« Avez-vous déjà tué votre meilleur ami ? » La question faisait office de slogan sur l’affiche française de Battle Royale, on aurait pu aussi la trouver sur celle de Harpoon, petite production canadienne ensoleillée sous la forme d’un huis clos en (wide) open space : trois amis (dont deux sont en couple) se retrouvent coincés sur un yacht en panne. La mer est d’un calme plat mais désespérément déserte, les heures et les jours passent, il n’y a plus rien à boire, plus rien à manger… Comme dans la chanson, il va peut-être falloir tirer à la courte paille pour savoir qui sera mangé !
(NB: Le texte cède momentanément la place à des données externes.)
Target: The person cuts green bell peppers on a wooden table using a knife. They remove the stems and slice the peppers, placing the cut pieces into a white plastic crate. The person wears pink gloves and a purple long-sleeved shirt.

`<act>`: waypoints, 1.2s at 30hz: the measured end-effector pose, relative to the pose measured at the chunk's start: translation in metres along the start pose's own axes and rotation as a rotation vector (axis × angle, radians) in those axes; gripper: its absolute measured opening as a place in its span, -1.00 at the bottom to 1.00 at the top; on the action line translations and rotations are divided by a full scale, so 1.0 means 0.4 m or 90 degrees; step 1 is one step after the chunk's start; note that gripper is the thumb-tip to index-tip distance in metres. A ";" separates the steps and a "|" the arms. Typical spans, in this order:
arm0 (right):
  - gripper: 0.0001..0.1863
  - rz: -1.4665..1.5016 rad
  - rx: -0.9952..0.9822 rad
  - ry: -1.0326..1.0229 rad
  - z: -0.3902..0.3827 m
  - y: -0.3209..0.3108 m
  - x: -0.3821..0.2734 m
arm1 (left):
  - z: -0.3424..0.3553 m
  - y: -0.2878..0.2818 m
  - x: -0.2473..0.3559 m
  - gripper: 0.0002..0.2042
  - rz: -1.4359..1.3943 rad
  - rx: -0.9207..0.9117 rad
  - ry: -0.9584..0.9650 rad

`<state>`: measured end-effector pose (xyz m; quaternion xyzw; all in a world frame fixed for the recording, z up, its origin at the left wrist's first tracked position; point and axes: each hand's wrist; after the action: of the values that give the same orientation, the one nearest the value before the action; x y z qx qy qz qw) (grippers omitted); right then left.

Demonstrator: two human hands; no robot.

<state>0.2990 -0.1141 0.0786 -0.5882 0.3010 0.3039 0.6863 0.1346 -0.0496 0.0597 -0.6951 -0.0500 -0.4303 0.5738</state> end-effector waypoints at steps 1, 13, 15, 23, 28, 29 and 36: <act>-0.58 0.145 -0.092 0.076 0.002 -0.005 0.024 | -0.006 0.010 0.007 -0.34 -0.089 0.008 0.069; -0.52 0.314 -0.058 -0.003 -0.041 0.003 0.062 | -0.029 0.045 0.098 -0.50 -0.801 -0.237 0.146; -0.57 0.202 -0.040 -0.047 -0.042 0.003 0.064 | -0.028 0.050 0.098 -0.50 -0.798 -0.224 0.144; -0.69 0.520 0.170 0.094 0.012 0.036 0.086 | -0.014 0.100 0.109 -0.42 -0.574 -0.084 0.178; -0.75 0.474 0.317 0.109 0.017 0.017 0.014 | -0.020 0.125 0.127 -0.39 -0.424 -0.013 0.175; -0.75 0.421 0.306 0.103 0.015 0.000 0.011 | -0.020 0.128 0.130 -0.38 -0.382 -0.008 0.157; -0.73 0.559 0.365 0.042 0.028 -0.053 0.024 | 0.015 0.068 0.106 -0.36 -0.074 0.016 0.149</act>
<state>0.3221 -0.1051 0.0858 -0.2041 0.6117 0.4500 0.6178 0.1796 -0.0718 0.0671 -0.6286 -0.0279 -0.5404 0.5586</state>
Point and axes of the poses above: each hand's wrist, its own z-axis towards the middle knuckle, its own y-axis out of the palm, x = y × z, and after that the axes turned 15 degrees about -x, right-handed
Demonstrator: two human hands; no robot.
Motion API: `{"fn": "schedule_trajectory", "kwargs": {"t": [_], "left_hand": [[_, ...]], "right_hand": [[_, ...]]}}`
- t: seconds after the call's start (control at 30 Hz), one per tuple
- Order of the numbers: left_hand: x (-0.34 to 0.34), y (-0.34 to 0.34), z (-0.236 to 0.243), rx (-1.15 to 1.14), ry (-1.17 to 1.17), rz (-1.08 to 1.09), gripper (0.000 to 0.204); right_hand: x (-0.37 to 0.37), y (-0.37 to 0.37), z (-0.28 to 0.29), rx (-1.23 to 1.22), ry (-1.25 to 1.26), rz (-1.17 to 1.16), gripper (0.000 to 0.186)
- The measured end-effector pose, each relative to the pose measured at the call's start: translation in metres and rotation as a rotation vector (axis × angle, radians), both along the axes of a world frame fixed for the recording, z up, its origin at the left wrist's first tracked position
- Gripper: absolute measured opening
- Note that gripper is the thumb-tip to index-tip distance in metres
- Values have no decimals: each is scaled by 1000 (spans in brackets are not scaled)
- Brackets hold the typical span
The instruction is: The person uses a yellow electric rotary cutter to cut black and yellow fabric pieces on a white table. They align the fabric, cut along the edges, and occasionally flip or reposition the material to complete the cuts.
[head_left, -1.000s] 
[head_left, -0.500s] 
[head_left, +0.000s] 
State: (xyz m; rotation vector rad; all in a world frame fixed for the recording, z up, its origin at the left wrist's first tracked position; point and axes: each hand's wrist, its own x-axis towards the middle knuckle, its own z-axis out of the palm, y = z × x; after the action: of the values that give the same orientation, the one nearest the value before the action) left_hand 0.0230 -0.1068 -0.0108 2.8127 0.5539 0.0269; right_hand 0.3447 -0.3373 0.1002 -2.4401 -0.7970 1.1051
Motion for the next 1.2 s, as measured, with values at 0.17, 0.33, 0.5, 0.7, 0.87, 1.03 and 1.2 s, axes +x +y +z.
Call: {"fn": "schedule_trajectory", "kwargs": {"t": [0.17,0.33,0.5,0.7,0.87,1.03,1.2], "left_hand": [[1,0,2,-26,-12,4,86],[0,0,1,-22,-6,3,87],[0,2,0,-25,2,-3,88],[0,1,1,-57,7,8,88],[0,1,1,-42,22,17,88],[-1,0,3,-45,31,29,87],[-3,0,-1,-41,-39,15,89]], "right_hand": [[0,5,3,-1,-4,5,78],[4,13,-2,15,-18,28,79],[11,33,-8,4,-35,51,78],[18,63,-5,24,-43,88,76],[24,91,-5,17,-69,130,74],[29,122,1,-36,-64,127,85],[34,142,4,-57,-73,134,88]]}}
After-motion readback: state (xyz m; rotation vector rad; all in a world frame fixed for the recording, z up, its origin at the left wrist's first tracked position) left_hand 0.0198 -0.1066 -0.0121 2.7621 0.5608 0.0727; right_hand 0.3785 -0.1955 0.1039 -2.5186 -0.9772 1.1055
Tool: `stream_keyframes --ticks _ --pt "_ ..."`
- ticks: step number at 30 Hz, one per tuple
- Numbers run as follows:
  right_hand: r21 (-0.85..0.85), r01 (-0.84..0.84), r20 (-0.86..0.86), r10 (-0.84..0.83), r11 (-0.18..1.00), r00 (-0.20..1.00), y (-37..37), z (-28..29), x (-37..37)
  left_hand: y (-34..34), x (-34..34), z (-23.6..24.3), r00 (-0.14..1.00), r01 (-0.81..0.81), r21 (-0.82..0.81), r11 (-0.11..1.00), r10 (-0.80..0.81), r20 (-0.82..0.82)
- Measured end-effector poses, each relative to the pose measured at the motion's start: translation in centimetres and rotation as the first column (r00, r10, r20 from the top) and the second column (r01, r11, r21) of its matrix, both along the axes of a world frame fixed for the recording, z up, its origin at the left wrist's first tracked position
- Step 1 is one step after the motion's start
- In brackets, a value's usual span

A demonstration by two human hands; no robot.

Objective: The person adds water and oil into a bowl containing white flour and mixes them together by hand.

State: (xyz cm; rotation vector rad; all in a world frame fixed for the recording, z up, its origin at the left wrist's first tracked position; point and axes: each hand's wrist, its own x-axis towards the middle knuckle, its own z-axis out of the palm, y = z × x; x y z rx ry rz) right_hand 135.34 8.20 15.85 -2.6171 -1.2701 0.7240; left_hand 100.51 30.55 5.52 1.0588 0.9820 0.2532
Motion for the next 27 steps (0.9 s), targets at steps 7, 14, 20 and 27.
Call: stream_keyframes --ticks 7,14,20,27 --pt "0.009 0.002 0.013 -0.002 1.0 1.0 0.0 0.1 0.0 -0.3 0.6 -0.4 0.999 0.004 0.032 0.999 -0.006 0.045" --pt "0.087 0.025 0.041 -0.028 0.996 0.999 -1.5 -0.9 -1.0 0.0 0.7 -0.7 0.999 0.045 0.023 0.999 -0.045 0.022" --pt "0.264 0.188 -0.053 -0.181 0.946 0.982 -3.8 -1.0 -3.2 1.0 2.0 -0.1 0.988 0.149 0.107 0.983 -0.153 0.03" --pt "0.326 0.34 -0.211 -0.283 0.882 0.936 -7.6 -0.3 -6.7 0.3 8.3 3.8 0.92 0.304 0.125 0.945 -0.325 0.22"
Écrit et réalisé par le dénommé Rob Grant, Harpoon nécessite un temps d’adaptation pour que le spectateur consente à se laisser happer dans l’histoire : à l’exception notable d’un narrateur extradiégétique, dont la voix off sarcastique fait régulièrement irruption dans la bande son, le trio de personnages occupe à lui seul toute la scène, et les deux gars comme la fille s’avèrent très antipathiques. Pas évident de s’émouvoir pour le destin de Richard (le bien nommé vu que c’est un fils à papa pourri-gâté, hyper-agressif à la moindre contrariété), de Jonah (le loser de la bande, un type sans le sou et surtout sans aucune attache sentimentale, plus ou moins aux crochets du premier) et de Sasha, la petite copine, infirmière au sens éthique élastique, pour toutes sortes de raisons. À bord du rafiot de luxe, les trois antihéros, dont les rapports « amicaux » sont pollués par moult suspicions et rancœurs, accumulent des conneries qui vont vite les vouer à en baver (partir au large sans emporter d’eau douce, balancer plein de trucs utiles par-dessus bord, bousiller la radio, etc.), de sorte que puisse se mettre en place un jeu de massacre cynique et, d’un point de vue humain, parfaitement désolant. Mais bon, le récit s’enfonce peu à peu dans l’horreur jusqu’à verser franco dans des séquences sanglantes qui ne peuvent qu’exciter les vilains petits « goreux », et c’est toujours ça de pris. Évidemment, il n’y a pas un seul personnage pour racheter les autres, et on comprend fissa que l’histoire ne peut pas moralement se conclure de trente-six façons… Harpoon est à garder sous le coude pour un soir où l’on se sentirait d’humeur particulièrement hargneuse et sadique (le film est sorti en février dans son pays d’origine et n’est pas encore disponible en France, mais ça ne devrait pas tarder).